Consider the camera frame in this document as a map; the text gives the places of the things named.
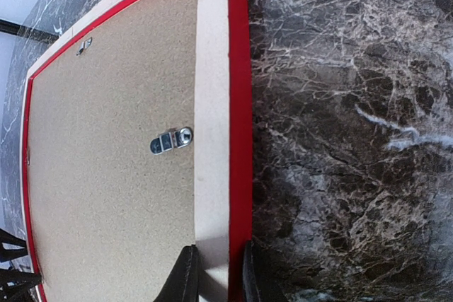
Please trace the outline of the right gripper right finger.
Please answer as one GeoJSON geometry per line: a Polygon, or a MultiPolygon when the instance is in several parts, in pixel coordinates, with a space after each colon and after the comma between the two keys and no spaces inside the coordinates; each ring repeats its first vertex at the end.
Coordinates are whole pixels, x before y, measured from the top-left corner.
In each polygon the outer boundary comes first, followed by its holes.
{"type": "Polygon", "coordinates": [[[252,240],[244,249],[242,287],[244,301],[285,301],[278,284],[267,275],[260,248],[252,240]]]}

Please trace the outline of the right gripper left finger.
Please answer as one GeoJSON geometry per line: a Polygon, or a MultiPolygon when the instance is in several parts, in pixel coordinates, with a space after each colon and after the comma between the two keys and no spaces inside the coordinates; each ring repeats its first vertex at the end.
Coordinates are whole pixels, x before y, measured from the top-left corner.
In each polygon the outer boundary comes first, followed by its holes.
{"type": "Polygon", "coordinates": [[[199,252],[195,245],[183,247],[154,302],[199,301],[199,252]]]}

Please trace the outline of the red wooden picture frame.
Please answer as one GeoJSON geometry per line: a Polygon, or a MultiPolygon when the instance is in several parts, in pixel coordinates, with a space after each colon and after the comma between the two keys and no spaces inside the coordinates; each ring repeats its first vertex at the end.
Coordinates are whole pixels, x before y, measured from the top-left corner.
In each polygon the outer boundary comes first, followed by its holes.
{"type": "MultiPolygon", "coordinates": [[[[42,275],[28,202],[28,123],[34,78],[82,37],[137,0],[101,0],[35,63],[25,79],[21,198],[32,268],[42,275]]],[[[155,138],[151,152],[193,148],[193,222],[199,301],[241,301],[242,258],[251,237],[252,98],[247,0],[197,0],[194,124],[155,138]]]]}

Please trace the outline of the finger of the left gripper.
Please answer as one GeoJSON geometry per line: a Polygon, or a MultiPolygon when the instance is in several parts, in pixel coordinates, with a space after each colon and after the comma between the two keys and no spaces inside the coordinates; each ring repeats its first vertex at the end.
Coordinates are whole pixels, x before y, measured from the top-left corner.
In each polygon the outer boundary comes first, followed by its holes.
{"type": "MultiPolygon", "coordinates": [[[[1,229],[1,263],[27,255],[26,241],[1,229]]],[[[22,301],[23,297],[40,283],[39,273],[1,268],[1,301],[22,301]]]]}

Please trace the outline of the brown backing board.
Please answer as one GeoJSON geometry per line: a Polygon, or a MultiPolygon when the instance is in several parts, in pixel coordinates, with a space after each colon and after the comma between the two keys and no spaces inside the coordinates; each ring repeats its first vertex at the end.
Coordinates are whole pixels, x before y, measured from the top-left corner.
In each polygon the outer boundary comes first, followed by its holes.
{"type": "Polygon", "coordinates": [[[194,242],[197,0],[137,0],[33,80],[28,202],[48,301],[153,301],[194,242]]]}

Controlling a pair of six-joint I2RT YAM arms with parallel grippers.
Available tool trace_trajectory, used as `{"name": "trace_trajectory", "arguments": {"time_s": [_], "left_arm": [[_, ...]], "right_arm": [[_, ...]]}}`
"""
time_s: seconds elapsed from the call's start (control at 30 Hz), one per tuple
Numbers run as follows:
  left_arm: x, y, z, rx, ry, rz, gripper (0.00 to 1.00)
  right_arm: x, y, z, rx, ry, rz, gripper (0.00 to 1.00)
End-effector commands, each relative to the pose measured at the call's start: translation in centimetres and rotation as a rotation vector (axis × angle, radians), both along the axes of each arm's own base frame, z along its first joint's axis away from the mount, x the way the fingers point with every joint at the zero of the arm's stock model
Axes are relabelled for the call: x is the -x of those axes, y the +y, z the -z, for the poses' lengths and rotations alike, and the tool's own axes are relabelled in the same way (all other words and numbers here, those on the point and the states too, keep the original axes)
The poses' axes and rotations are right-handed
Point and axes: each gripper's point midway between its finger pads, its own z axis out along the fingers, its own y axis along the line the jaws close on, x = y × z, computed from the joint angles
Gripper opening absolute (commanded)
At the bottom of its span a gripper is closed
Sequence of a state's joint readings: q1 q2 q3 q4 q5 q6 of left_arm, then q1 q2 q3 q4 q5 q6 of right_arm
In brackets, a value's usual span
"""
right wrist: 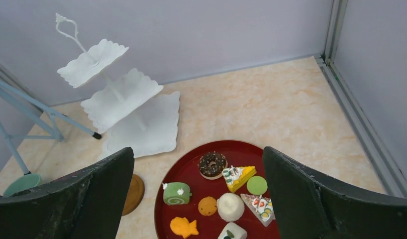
========================================================================
* _Activity_
Please return all lines above in which the string "span" is found.

* _Exercise output_
At the bottom of its span a gripper is closed
In brackets, a value's usual span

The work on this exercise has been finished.